К вечеру, вдоволь наглотавшись выхлопных газов и заводских дымов, я пришел в Старый город к началу проспекта Ленина. Казалось бы, проспект, как проспект, от конца, до конца рукой подать, да видно длину его черт мерял. Пора возвращаться «домой», под крышу общежития. От одной мысли об этом меня покоробило. Улица, пересекающая проспект, называлась Анголенко. Меня позабавило это африканское название в степях Украины.

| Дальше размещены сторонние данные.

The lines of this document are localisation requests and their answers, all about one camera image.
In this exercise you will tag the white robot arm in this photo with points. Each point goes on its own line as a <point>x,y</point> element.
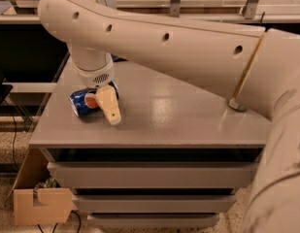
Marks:
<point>251,66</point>

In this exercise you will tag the blue pepsi can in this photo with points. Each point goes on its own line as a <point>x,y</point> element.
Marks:
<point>84,102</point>

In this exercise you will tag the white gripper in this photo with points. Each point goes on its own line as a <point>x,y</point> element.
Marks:
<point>97,78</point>

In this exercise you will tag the dark blue snack wrapper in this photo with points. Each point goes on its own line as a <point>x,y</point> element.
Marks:
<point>117,58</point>

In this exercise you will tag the metal shelf frame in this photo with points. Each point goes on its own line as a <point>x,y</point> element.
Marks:
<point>247,11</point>

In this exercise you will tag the green soda can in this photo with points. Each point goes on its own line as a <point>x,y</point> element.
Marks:
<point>235,106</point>

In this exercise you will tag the grey drawer cabinet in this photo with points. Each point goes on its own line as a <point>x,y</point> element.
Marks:
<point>176,159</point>

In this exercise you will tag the cardboard box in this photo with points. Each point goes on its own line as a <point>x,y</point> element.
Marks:
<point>34,205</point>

Люди порой ищут что-то, не зная, что. То же самое, искал и я. Что-то потянуло меня, я свернул с проспекта налево и пошел по этой улице вверх. Здесь, на углу улицы Анголенко перед входом на базар, я увидел «Чебуречную». Это был высокий, дореволюционной постройки одноэтажный дом на подвале. Внизу, над самым тротуаром, чернели семь забитых досками прямоугольников, для надежности забранных толстыми железными прутьями. Там был подвал, его называли «подземный этаж»: запутанный лабиринт с множеством переходов, ниш и каменных мешков. С момента его закладки солнечный луч никогда не проникал в эти темные норы, ‒ нужная вещь, для всяческих дел…

Над подвалом возвышался надземный этаж со сводчатыми окнами в обрамлении лепных наличников. Видно было, что этот дом знавал лучшие времена. Щербатые, изъеденные временем пилястры, украшавшие фасад дома, венчали ионические капители. Под облупленной штукатуркой стен желтел ноздреватый, многое повидавший ракушечник. Шатровая крыша с высоким гребнем была крыта ржавым железом. Над всем этим возвышался строгий фронтон с единственным, как глаз циклопа, круглым окном. В его почерневшей от времени раме настороженно поблескивали остатки разбитого стекла. При всей своей обветшалой старости, в этом доме было что-то величественное, хотя он был невелик. В архитектуре, как и в самой жизни, без правильности линий не добиться чувства собственного достоинства.

Три истертые ступени крыльца привели меня в большой зал, наполненный людьми. За голубыми пластмассовыми столами на трубчатых алюминиевых ножках и таких же стульях сидело множество посетителей. Кому не хватило мест за столами, пили стоя у прилавка или теснились вдоль стен. Табачный дым сизым туманом клубился по залу, образуя высоко вверху мутные облака, сквозь которые поблескивала позолота роскошной лепнины потолка. Когда глаза перестали слезиться от дыма, я лучше разглядел это скопище людей, пестрых, как цветы в диком поле. Я попал в настоящую галерею уродов, передо мной открылся целый иконостас отбросов общества, с которым я не отождествлял и себя.

Кого здесь только не было: нищие попрошайки, грязные пьянчуги, неопределенных занятий несчастные и иные удрученные, и прочая рвань и мазура, отребье, отходы жизни. Цветастые шали цыганок вперемешку с лохмотьями оборванцев, черные картузы селян, хаки загулявших солдат и бандитского вида рыжая буфетчица в стеганой душегрейке поверх тельняшки, и десятки калек и безногих на колясках, костылях, палках и подпорках. Весь этот сброд пил и гомонил дурными голосами под дребезг катавшихся под столами порожних бутылок. В темных углах, издавая горловые звуки и размахивая руками, строили гримасы вообще какие-то подозрительные существа лишь отдаленно напоминающие человеческие особи. Настоящий лоскутный мир, дно, изнанка жизни! Изнанка – всегда ближе к телу.

Рядом с прилавком мычит что-то нечленораздельное пьяный, размазывая по лицу сопли, изрядно подкрашенные кровью. Наполовину оторванный воротник пиджака свисает с плеча. На него никто не обращает внимания. Все уже, кто больше, кто меньше под градусом, и каждый гнет свое, орет во все горло, не слушая соседа, матерясь и чокаясь кружками. Весь этот гомон перекрывают дикие вопли и взрывы безудержного хохота. И вдруг, средь ненадолго установившегося затишья, раздалось заунывное пение, напоминающее собачий вой.